Joel A. Saldaña Perez

Graduate Student, Doctoral Program (Ph.D.)

Joel is a Ph.D. candidate in Mexican American Studies with a minor in Library and Information Science (Archival Studies) at the University of Arizona and is also a first-generation college student and immigrant from Guanajuato, Mexico.  His research interests are Mexican and Mexican American foodways, traditional healing knowledge and practices, and herbal medicine; how these traditions and knowledge are impacted by migration and place; and how gardens and kitchens act as decolonial archival spaces for these intangible cultural knowledge and traditions.

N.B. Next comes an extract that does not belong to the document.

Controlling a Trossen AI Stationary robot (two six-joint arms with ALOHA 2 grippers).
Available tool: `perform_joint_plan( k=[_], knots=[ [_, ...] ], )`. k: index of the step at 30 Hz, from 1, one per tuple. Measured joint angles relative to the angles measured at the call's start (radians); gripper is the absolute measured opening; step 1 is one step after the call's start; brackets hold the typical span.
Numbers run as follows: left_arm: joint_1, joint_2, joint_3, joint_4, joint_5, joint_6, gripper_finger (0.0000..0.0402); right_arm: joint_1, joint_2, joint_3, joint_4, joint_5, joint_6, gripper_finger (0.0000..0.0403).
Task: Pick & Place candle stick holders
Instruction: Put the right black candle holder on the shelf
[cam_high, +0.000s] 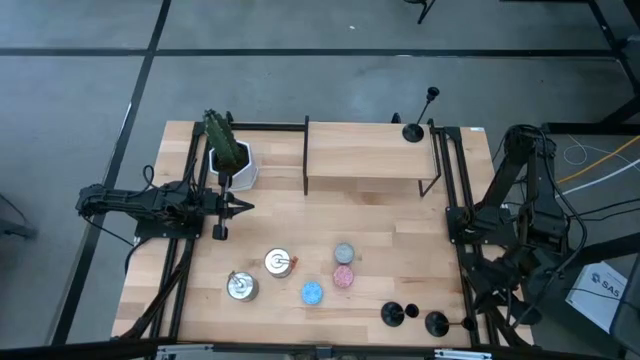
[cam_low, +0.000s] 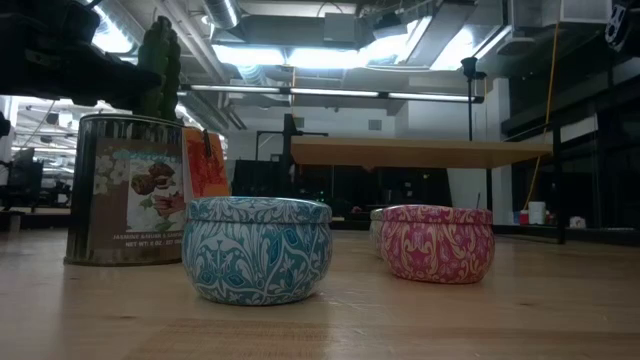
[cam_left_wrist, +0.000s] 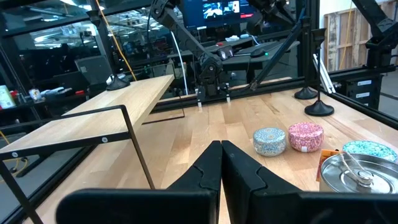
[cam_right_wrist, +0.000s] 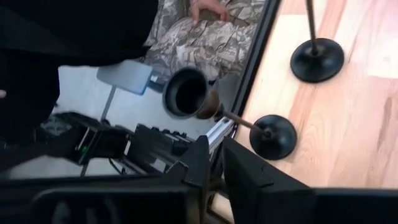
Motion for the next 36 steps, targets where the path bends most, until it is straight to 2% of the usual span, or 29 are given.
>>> perform_joint_plan(
  k=[5, 11, 22, 30, 36],
  knots=[
    [0.0, 0.0, 0.0, 0.0, 0.0, 0.0, 0.0004, 0.0, 0.0, 0.0, 0.0, -0.01, -0.072, 0.0088],
    [0.0, 0.0, 0.0, 0.0, 0.0, 0.0, 0.0004, 0.0, 0.0, 0.0, 0.0, -0.003, -0.12, 0.0151],
    [0.0, 0.0, 0.0, 0.0, 0.0, 0.0, 0.0004, 0.0, 0.001, 0.0, 0.0, 0.035, -0.137, 0.0251],
    [0.0, 0.0, 0.0, 0.0, 0.0, 0.0, 0.0004, 0.0, 0.039, 0.0, 0.018, 0.053, -0.145, 0.0281],
    [0.0, 0.0, 0.0, 0.0, 0.0, 0.0, 0.0004, 0.0, 0.066, 0.0, 0.058, -0.033, -0.14, 0.0282]
  ],
)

Joel has been a Graduate Research Assistant to Dr. Patrisia Gonzales and with the Native American Research and Training Center (2014-2015) where he helped create curriculum for a hybrid course on Mexican Traditional Medicine and was one of the caretakers for a medicinal garden; a Graduate Research and Recruitment Intern with Pima Community College (2015) where he supported the Office of International Development in promoting and awarding scholarship funds to American students of Mexican origin; adjunct faculty for Mexican American Studies at Pima Community College (2018); and a Graduate Teaching Assistant and Associate in the Departments of Mexican American Studies (2015-2018) and Spanish and Portuguese (2020-2022).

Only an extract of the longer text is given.